*** Opening Supplied data ***

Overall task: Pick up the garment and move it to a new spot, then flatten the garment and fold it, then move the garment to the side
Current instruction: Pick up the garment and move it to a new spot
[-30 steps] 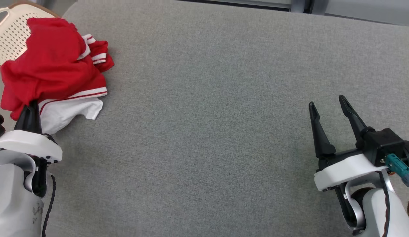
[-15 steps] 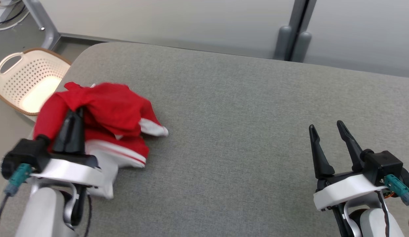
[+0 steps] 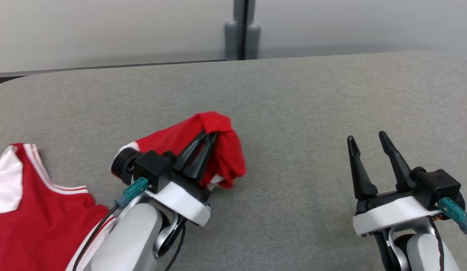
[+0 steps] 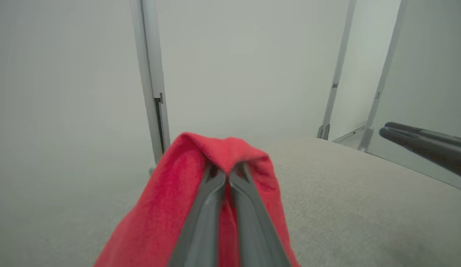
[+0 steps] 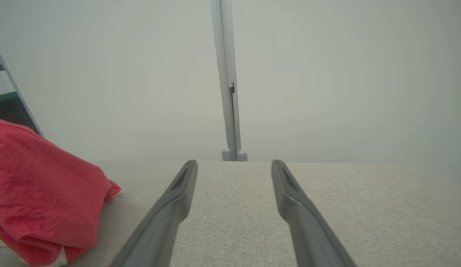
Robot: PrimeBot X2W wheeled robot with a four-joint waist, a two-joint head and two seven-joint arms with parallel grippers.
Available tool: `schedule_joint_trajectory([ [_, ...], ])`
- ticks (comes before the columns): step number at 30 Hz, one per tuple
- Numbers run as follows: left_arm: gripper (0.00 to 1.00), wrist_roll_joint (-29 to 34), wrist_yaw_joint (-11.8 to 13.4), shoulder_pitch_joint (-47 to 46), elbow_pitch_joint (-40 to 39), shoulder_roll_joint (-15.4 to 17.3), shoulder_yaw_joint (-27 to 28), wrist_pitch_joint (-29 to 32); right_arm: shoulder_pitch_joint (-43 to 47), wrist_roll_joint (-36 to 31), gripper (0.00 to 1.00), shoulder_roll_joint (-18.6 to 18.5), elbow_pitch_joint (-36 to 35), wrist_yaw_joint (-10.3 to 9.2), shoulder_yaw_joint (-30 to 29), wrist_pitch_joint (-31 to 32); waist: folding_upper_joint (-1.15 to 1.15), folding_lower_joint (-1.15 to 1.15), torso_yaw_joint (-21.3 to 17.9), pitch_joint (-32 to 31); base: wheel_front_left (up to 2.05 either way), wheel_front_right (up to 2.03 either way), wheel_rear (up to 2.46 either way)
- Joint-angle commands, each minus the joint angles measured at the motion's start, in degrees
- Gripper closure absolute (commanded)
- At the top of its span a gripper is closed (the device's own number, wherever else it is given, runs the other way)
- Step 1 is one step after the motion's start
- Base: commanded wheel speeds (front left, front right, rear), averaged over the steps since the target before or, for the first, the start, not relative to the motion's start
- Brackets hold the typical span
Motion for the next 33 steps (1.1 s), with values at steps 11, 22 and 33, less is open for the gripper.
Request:
schedule_joint_trajectory([
  [11,1.00,-4.3,0.0,-9.9,5.4,0.4,-14.1,2.6,0.5,3.7,0.00,-0.1,1.7,-0.01,-1.4,-4.7,0.00,0.00,-17.3,9.7,0.00,0.00,0.00],
  [22,0.00,-6.7,0.7,-7.1,4.4,3.3,-17.8,0.4,0.0,2.2,0.00,-0.1,3.3,-0.01,-2.8,-4.9,0.00,0.00,-10.6,5.9,0.00,0.00,0.00],
  [33,0.00,-10.2,8.6,5.1,-4.6,7.3,-2.7,-0.1,2.2,0.1,0.00,-0.1,2.1,-0.02,-4.1,-1.6,0.00,0.00,-4.7,-1.1,0.00,0.00,0.00],
])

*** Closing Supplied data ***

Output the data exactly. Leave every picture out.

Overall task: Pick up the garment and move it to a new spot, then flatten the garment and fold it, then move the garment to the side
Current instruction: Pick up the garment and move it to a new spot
[-30 steps] 
[-15 steps] 
[+0 steps] 
[+0 steps] 
[+0 steps] 
Robot: PrimeBot X2W wheeled robot with a four-joint waist, a two-joint head and two seven-joint arms with parallel grippers.
Available tool: `schedule_joint_trajectory([ [_, ...], ])`
- ticks (comes before the columns): step number at 30 Hz, one per tuple
- Numbers run as follows: left_arm: gripper (0.00 to 1.00), wrist_roll_joint (-29 to 34), wrist_yaw_joint (-11.8 to 13.4), shoulder_pitch_joint (-47 to 46), elbow_pitch_joint (-40 to 39), shoulder_roll_joint (-15.4 to 17.3), shoulder_yaw_joint (-27 to 28), wrist_pitch_joint (-29 to 32); right_arm: shoulder_pitch_joint (-43 to 47), wrist_roll_joint (-36 to 31), gripper (0.00 to 1.00), shoulder_roll_joint (-18.6 to 18.5), elbow_pitch_joint (-36 to 35), wrist_yaw_joint (-10.3 to 9.2), shoulder_yaw_joint (-30 to 29), wrist_pitch_joint (-31 to 32); waist: folding_upper_joint (-1.15 to 1.15), folding_lower_joint (-1.15 to 1.15), torso_yaw_joint (-21.3 to 17.9), pitch_joint (-32 to 31); base: wheel_front_left (up to 2.05 either way), wheel_front_right (up to 2.03 either way), wheel_rear (up to 2.46 either way)
- Joint-angle commands, each minus the joint angles measured at the motion's start, in degrees
- Gripper closure absolute (commanded)
- At the top of its span a gripper is closed (the device's own number, wherever else it is given, runs the other way)
- Step 1 is one step after the motion's start
- Base: commanded wheel speeds (front left, front right, rear), averaged over the steps since the target before or, for the first, the start, not relative to the motion's start
- Brackets hold the typical span
Motion for the next 33 steps (1.1 s), with values at steps 11, 22 and 33, less is open for the gripper.
Request:
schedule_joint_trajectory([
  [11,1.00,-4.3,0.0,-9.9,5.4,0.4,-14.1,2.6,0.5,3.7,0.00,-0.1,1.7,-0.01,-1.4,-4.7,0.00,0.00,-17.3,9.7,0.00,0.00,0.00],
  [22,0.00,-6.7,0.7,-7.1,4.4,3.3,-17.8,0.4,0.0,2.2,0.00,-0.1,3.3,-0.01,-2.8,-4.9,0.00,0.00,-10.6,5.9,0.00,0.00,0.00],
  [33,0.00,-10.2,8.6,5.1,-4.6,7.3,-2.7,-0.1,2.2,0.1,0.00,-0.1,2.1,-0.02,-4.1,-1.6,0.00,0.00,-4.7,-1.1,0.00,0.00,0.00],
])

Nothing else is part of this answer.